Copy each line of the data below with the word "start".

**SUPPLIED DATA:**
---

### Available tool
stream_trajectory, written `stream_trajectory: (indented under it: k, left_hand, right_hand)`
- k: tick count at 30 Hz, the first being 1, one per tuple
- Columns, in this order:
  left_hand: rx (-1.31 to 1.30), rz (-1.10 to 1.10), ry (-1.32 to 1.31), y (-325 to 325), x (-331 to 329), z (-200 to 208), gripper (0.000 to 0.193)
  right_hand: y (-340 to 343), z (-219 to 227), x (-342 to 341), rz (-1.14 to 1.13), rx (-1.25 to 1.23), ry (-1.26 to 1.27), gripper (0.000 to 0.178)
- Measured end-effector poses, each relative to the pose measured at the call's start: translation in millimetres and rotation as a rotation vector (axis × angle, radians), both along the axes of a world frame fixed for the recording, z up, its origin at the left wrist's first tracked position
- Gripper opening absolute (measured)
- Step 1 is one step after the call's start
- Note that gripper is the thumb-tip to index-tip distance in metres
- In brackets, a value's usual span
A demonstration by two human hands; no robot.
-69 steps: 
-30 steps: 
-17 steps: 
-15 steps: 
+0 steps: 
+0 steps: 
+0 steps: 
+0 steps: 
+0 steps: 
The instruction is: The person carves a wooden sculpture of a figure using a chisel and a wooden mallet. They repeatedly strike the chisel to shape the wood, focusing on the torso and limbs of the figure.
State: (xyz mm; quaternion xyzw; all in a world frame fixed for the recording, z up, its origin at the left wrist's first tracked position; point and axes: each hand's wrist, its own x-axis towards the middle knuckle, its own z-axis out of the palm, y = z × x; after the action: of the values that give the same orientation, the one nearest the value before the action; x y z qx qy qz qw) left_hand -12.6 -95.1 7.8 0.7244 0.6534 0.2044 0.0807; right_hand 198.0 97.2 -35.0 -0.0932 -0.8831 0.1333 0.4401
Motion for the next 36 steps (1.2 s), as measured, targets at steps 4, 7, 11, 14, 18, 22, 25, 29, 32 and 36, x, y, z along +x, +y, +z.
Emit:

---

**SOLUTION FOR THIS PROBLEM:**
- Measured end-effector poses, each relative to the pose measured at the call's start: translation in millimetres and rotation as a rotation vector (axis × angle, radians), both along the axes of a world frame fixed for the recording, z up, its origin at the left wrist's first tracked position
- Step 1 is one step after the call's start

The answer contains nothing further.